Finally, in Knight v. Commissioner of Internal Revenue (06-1286), the Court took up the scintillating issue of tax deductions for investment advisory fees incurred by a trust administrator as opposed to an individual taxpayer. As most of us will soon be reminded, miscellaneous deductions are usually subject to a two percent "floor" – taxpayers can take deductions from their taxable income only to the extent they exceed two percent of their adjusted gross income. Trusts, however, can take these deductions in full if they relate to costs incurred in administering the trust and "would not have been incurred" otherwise. Knight asked whether investment advisory fees, which are deductible for individuals subject to the floor, were still subject to the floor if incurred by a trust. The Court held that they are, limiting the trust exemption to those expenses that are "unique" to trusts. Where, as in Knight's case, the fees are of a type commonly or customarily incurred by individuals, they remain subject to the floor. (In a distinction that serves to highlight the complexity of the tax code, the Court noted that a trust might have some conceivably unique investment objective, and that the incremental cost of advice related only to that goal would be deductible without regard to the floor.) The Chief wrote for a unanimous Court; at the very least, it cannot be said that he saves only the juicy cases for himself.
The Court also granted cert in three cases.
Taylor v. Sturgell (07-371) asks whether a party can be precluded from bringing a claim because he was "virtually represented" in a prior litigation, despite the fact that the party had no legal relationship to any party in the prior litigation and no notice of the litigation.
In Engquist v. Department of Agriculture (07-474), the Court granted cert limited to the first question presented: "Whether traditional equal protection ‘rational basis' analysis under Village of Willowbrook v. Olech applies to public employers who intentionally treat similarly situated employees differently with no rational basis for arbitrary, vindictive, or malicious reasons?"

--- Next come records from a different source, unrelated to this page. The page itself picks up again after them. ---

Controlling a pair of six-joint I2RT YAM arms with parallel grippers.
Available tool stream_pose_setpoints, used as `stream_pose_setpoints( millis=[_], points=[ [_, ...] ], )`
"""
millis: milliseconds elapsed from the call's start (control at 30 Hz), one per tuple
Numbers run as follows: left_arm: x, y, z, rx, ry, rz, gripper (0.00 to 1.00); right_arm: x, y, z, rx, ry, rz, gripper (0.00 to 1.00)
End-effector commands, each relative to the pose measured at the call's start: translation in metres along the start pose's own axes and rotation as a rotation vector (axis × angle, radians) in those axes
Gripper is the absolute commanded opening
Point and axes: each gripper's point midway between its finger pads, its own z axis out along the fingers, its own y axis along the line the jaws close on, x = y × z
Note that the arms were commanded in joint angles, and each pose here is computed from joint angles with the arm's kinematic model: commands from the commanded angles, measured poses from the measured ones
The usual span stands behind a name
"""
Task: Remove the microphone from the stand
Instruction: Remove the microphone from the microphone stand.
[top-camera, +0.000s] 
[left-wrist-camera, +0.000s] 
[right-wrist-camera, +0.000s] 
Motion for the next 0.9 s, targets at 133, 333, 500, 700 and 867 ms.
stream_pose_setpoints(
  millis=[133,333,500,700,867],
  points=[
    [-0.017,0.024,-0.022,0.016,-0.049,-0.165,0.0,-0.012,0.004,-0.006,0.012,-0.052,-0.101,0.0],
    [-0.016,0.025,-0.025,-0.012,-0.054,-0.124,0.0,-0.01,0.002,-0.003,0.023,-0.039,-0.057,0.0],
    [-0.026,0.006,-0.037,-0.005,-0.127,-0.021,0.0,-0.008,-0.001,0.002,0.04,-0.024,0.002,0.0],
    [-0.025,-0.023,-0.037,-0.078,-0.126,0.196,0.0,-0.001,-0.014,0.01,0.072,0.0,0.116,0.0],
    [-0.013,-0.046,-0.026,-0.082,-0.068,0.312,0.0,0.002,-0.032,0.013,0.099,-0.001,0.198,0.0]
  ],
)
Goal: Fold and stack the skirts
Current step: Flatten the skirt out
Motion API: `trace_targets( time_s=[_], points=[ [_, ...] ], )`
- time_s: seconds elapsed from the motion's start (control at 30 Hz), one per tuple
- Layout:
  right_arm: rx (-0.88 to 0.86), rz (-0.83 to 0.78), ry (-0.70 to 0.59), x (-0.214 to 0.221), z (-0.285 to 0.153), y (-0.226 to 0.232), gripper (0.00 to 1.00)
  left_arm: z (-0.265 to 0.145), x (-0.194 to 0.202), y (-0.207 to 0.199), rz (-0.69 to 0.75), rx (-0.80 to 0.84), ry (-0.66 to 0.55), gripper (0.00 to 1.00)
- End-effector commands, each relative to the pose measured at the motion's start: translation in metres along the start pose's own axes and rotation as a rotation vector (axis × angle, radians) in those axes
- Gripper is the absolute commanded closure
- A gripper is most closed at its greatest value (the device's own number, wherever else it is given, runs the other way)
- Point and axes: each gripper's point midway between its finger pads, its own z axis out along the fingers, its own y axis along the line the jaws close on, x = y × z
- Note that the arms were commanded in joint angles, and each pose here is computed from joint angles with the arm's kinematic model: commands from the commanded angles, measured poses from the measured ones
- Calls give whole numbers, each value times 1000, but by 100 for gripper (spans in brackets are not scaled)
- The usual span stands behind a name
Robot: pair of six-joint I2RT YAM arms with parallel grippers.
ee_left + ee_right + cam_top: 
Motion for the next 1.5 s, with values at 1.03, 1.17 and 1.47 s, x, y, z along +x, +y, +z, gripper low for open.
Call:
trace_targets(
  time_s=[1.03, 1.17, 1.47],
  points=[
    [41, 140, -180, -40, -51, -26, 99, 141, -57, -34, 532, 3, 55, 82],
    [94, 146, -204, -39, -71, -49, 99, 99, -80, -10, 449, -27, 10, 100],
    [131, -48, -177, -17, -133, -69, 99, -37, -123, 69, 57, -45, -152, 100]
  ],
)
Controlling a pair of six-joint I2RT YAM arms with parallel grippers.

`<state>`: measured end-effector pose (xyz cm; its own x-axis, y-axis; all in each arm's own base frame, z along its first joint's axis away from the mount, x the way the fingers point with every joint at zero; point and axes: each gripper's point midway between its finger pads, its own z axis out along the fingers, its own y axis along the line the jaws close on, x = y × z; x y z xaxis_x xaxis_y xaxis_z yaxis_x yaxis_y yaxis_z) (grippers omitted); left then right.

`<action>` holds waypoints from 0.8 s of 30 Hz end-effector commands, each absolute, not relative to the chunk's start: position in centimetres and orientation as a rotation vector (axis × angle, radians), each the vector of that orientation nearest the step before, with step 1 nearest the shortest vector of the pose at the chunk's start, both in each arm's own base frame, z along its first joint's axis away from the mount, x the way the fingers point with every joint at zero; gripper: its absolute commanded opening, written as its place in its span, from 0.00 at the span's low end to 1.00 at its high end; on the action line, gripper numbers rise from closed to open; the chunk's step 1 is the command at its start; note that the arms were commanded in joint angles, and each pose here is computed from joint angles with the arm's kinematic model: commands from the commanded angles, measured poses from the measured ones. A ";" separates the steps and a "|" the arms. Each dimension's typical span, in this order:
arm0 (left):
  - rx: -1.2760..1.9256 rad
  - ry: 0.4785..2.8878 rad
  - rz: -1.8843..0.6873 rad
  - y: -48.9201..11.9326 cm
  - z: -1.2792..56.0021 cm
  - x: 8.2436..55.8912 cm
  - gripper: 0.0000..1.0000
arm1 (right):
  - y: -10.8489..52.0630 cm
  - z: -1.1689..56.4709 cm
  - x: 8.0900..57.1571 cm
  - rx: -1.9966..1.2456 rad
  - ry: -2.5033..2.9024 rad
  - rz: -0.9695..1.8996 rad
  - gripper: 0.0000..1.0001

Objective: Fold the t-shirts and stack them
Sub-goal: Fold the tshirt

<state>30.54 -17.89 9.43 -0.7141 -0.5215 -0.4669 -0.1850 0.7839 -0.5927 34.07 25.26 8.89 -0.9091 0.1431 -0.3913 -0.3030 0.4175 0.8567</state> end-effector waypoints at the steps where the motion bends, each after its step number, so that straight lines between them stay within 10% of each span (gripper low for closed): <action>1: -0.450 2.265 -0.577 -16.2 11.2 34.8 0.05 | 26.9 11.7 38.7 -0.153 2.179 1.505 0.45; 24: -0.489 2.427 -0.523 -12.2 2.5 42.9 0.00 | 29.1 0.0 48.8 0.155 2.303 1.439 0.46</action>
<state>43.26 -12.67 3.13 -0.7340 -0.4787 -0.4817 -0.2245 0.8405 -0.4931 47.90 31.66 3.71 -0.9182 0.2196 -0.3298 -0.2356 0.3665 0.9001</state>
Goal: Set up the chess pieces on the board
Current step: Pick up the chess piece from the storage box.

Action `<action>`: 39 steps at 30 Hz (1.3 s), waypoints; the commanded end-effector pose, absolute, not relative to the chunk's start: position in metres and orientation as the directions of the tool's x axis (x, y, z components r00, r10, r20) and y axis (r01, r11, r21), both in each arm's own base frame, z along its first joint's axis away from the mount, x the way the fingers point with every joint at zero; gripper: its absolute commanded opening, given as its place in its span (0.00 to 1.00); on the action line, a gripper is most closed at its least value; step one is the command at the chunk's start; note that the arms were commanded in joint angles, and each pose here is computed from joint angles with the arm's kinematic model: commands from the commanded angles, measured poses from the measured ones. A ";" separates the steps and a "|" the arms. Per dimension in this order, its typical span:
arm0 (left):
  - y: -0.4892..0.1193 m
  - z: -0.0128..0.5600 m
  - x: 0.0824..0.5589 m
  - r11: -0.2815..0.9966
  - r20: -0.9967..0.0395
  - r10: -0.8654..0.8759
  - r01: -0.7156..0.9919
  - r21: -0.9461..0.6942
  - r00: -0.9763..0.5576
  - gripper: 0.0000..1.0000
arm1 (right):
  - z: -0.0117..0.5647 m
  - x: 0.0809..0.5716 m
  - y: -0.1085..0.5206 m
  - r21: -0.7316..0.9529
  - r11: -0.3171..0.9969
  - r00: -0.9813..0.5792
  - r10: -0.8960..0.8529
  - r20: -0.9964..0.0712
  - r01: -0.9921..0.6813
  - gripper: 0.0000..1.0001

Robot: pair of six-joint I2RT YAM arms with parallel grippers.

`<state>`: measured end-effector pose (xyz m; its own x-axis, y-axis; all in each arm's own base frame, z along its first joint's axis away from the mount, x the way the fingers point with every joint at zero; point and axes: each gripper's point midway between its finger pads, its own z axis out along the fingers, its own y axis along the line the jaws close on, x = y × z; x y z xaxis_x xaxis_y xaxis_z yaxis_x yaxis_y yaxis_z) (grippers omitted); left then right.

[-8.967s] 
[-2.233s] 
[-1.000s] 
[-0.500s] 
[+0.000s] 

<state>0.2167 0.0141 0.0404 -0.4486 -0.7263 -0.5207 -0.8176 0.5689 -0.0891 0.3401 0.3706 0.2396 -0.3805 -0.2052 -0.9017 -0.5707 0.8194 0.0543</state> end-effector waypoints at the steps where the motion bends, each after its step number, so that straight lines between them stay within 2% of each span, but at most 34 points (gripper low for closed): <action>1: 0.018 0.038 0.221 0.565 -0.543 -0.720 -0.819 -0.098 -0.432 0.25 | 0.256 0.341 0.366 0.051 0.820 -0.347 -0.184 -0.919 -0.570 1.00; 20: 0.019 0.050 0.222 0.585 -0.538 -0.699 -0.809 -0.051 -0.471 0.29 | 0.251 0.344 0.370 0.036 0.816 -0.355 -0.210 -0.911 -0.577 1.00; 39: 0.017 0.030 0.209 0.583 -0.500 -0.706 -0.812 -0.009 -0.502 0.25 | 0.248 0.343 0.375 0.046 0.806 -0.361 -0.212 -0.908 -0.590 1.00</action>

And in Giles v. California (07-6053), the Court will decide whether a criminal defendant forfeits his Sixth Amendment Confrontation Clause rights upon the "mere showing that the defendant has caused the unavailability of a witness," or whether it must be proven that defendant caused the unavailability "for the purpose of preventing the witness from testifying." (Query how often the term "merely" can be used to describe a criminal defendant's causing a witness to become unavailable!)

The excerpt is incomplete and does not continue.